* REQUIRED WORK: Please find every line in the records below that contains the word "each", and copy it.

----

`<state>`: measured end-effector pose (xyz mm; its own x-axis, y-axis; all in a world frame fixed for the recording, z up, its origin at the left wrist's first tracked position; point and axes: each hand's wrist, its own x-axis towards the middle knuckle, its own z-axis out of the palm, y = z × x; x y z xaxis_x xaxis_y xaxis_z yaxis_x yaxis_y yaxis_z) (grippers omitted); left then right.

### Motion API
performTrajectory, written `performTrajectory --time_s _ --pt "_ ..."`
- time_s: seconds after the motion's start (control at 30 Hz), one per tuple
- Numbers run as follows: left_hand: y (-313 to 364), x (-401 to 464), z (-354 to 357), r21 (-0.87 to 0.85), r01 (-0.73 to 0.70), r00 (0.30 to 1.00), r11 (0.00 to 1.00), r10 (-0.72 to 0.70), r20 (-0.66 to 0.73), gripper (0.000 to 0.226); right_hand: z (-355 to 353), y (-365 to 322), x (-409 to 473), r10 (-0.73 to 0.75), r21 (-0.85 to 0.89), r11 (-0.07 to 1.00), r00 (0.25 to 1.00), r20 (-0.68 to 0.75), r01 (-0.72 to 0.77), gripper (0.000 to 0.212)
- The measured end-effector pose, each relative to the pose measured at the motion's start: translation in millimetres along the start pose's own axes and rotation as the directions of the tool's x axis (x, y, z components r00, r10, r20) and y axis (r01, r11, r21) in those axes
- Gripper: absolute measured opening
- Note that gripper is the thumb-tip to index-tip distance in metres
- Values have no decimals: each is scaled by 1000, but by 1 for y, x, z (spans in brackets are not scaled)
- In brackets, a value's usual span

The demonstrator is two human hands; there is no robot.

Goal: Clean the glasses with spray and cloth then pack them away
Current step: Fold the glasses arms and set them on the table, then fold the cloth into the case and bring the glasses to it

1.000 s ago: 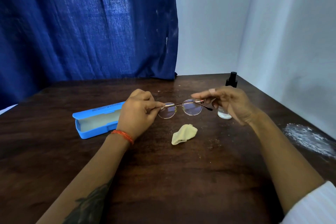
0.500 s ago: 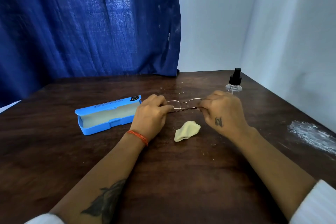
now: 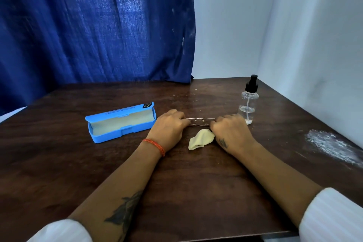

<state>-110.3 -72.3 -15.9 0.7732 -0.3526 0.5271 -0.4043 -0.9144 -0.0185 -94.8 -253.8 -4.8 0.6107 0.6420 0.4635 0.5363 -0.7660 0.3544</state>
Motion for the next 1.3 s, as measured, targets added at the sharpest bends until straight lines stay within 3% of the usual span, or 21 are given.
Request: performTrajectory --time_s 0.1,0.17,0.2,0.23,0.3,0.37,0.47,0.53,0.63,0.7,0.8,0.93,1.03,1.13,1.2,1.23,1.3 --pt "-1 0 3 -45 5 1000 999 -4 19 31 -1 -1 -2 16 42 999 999 34 -17 30" --pt "-2 -1 4 -80 4 1000 997 -4 -2 29 2 -2 -3 34 75 997 999 38 -37 16" --pt "-2 -2 4 -99 2 1000 995 -4 -18 27 6 -1 -3 84 108 991 996 10 -84 5" --pt "-1 -3 5 -124 8 999 992 -12 -38 24 9 0 -4 179 181 967 983 28 -181 10" --pt "0 -6 4 -199 49 994 979 -68 -88 18 11 3 -9 338 442 843 941 7 -306 17" --pt "1 -8 2 -296 92 983 951 -135 -127 13 7 8 -9 456 703 635 890 -7 -320 15" --pt "4 -12 -3 -474 156 964 867 -238 -118 15 2 12 -13 454 892 361 887 87 -273 13" --pt "9 -13 -4 -592 221 951 775 -305 -43 23 -1 10 -16 365 915 275 913 183 -294 14" --pt "14 -13 -6 -713 334 933 617 -323 158 32 2 9 -15 268 882 326 927 260 -342 18" --pt "14 -14 -6 -744 390 916 543 -310 254 30 2 9 -15 292 885 304 919 265 -352 10" --pt "13 -17 -7 -762 448 891 467 -301 339 14 1 11 -15 349 913 162 887 301 -374 8" --pt "20 -20 -11 -830 438 889 346 -301 344 9 -4 10 -13 360 942 -30 876 321 -333 9" --pt "27 -23 -13 -888 400 908 226 -233 349 27 -8 7 -12 321 936 -206 884 340 -285 7" --pt "34 -26 -13 -878 363 924 311 -241 296 42 -9 5 -12 279 897 -353 884 374 -268 4" --pt "37 -25 -13 -875 336 926 347 -290 241 33 -10 4 -11 251 858 -436 878 407 -273 4" --pt "37 -25 -13 -889 341 918 305 -311 245 26 -11 4 -12 234 834 -477 874 425 -277 5" --pt "36 -24 -15 -919 375 890 123 -325 320 18 -12 5 -12 210 800 -527 868 450 -288 7"
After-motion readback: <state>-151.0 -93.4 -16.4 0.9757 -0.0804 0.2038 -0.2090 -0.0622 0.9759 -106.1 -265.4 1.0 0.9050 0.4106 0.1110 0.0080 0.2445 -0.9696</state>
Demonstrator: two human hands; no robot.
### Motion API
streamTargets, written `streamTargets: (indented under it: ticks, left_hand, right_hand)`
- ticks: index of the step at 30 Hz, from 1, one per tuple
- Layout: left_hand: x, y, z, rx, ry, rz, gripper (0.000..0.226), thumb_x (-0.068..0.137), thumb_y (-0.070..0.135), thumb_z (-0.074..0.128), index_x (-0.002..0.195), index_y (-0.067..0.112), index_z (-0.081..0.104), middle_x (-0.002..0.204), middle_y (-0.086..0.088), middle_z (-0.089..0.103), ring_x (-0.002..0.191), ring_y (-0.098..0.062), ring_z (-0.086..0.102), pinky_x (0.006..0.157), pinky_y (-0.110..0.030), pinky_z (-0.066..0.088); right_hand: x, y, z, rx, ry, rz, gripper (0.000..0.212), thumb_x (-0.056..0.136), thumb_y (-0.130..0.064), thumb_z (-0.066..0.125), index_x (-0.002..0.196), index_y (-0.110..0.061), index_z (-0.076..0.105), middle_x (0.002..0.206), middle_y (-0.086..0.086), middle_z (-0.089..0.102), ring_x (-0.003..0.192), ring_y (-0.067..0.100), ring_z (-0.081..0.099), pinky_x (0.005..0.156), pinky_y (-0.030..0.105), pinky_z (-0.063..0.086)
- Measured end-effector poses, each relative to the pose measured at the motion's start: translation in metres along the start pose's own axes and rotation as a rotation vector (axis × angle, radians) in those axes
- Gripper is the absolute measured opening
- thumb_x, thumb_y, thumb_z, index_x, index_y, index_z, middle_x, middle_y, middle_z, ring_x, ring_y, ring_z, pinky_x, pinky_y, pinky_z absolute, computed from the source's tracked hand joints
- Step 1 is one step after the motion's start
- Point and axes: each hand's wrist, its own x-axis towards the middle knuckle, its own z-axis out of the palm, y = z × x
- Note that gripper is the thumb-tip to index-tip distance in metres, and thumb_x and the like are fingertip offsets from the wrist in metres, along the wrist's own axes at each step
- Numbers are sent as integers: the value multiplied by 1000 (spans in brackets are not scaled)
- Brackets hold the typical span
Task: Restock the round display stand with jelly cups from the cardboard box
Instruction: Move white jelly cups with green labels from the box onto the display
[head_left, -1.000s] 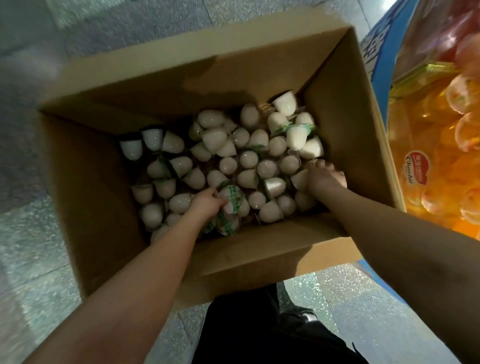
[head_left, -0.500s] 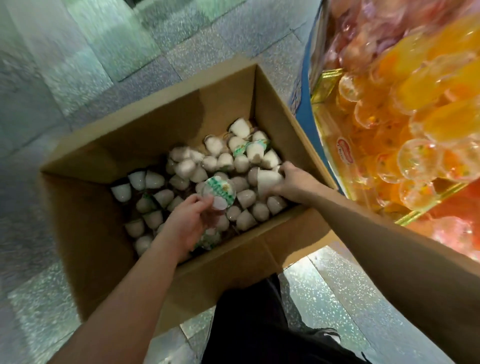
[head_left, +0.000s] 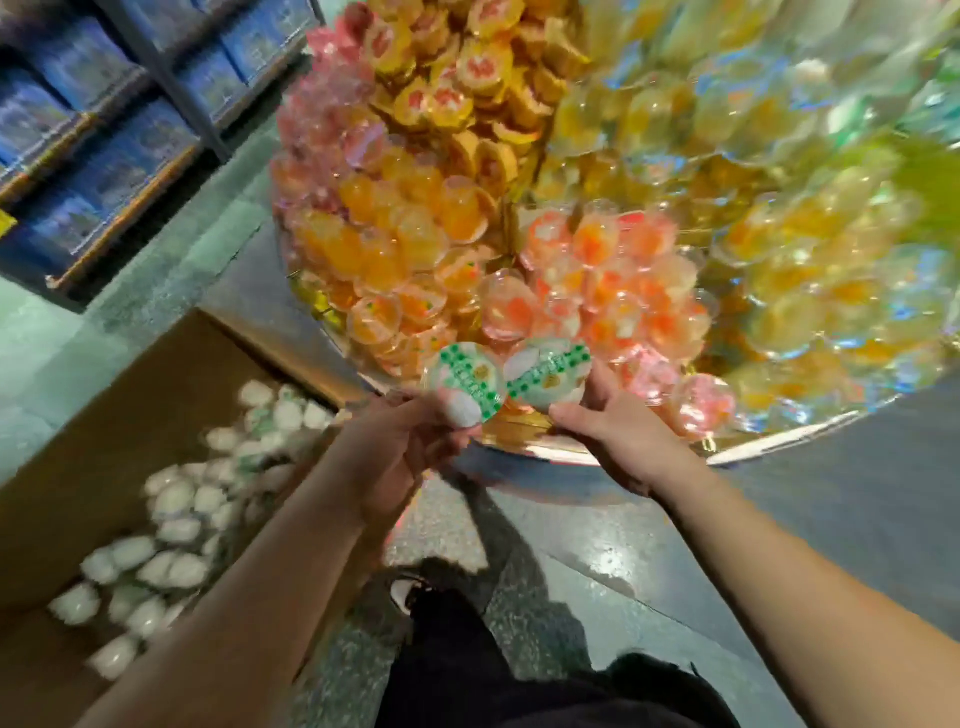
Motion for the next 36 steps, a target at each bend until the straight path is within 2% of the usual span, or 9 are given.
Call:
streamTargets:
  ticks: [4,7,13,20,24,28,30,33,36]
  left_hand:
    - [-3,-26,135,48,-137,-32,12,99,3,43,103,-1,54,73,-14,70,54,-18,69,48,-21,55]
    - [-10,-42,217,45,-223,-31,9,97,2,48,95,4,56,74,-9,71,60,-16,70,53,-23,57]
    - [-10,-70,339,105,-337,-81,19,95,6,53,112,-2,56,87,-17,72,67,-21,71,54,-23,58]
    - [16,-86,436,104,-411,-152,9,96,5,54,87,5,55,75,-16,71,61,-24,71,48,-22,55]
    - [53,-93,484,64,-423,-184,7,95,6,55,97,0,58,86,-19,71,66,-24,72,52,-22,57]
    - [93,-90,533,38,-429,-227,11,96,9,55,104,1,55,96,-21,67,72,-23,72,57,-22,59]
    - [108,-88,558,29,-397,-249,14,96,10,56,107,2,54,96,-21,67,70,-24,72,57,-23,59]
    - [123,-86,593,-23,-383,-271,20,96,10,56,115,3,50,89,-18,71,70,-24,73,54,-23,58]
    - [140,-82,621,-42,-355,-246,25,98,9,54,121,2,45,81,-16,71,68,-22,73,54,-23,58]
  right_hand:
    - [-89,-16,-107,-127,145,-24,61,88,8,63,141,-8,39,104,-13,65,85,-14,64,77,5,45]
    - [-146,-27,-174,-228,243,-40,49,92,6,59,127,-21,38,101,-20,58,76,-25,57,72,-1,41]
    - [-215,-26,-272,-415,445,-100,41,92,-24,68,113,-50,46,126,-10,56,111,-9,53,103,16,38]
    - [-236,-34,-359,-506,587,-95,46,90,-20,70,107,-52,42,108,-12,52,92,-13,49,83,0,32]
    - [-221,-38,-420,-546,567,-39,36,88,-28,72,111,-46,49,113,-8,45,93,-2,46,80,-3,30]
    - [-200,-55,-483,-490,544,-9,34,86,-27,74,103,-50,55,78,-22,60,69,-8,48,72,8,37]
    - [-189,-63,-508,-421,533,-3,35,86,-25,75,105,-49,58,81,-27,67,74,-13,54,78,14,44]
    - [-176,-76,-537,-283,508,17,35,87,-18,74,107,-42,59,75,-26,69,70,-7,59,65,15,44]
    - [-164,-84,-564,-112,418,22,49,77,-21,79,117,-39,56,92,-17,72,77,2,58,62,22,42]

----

* RESPONSE BELOW:
`<state>`: measured end-effector pose (xyz mm; its own x-axis, y-axis; all in a world frame fixed for the recording, z up, its origin at the left wrist's first tracked position; point and axes: each hand's wrist, its own x-axis towards the middle knuckle, its own z-axis out of the palm, y = z × x; x y z xaxis_x xaxis_y xaxis_z yaxis_x yaxis_y yaxis_z) (grippers omitted); left then right.
- The measured end-effector pose, each relative to the pose measured at the motion's start: translation in millimetres along the start pose's own axes and rotation as the directions of the tool's x axis (x, y, z components r00, r10, r20) and y axis (r01, r11, r21) in those axes
- Values have no decimals: each is scaled by 1000, but by 1 for y, x, z (spans in brackets are not scaled)
- Measured end-effector poses, each relative to the pose measured at the motion's start: translation in metres along the start pose's own axes and rotation as a rotation vector (axis × angle, radians) in those axes
- Point and axes: each hand's wrist, its own x-axis towards the middle knuckle, its own z-axis out of the palm, y = z × x
- Note that gripper is the thumb-tip to index-tip distance in metres, and thumb_x and the like are fingertip offsets from the wrist in metres, along the wrist's own axes at each step
Motion for the next 36 steps, a target at each bend until the straight path is within 2% of the usual span, or 9 are given.

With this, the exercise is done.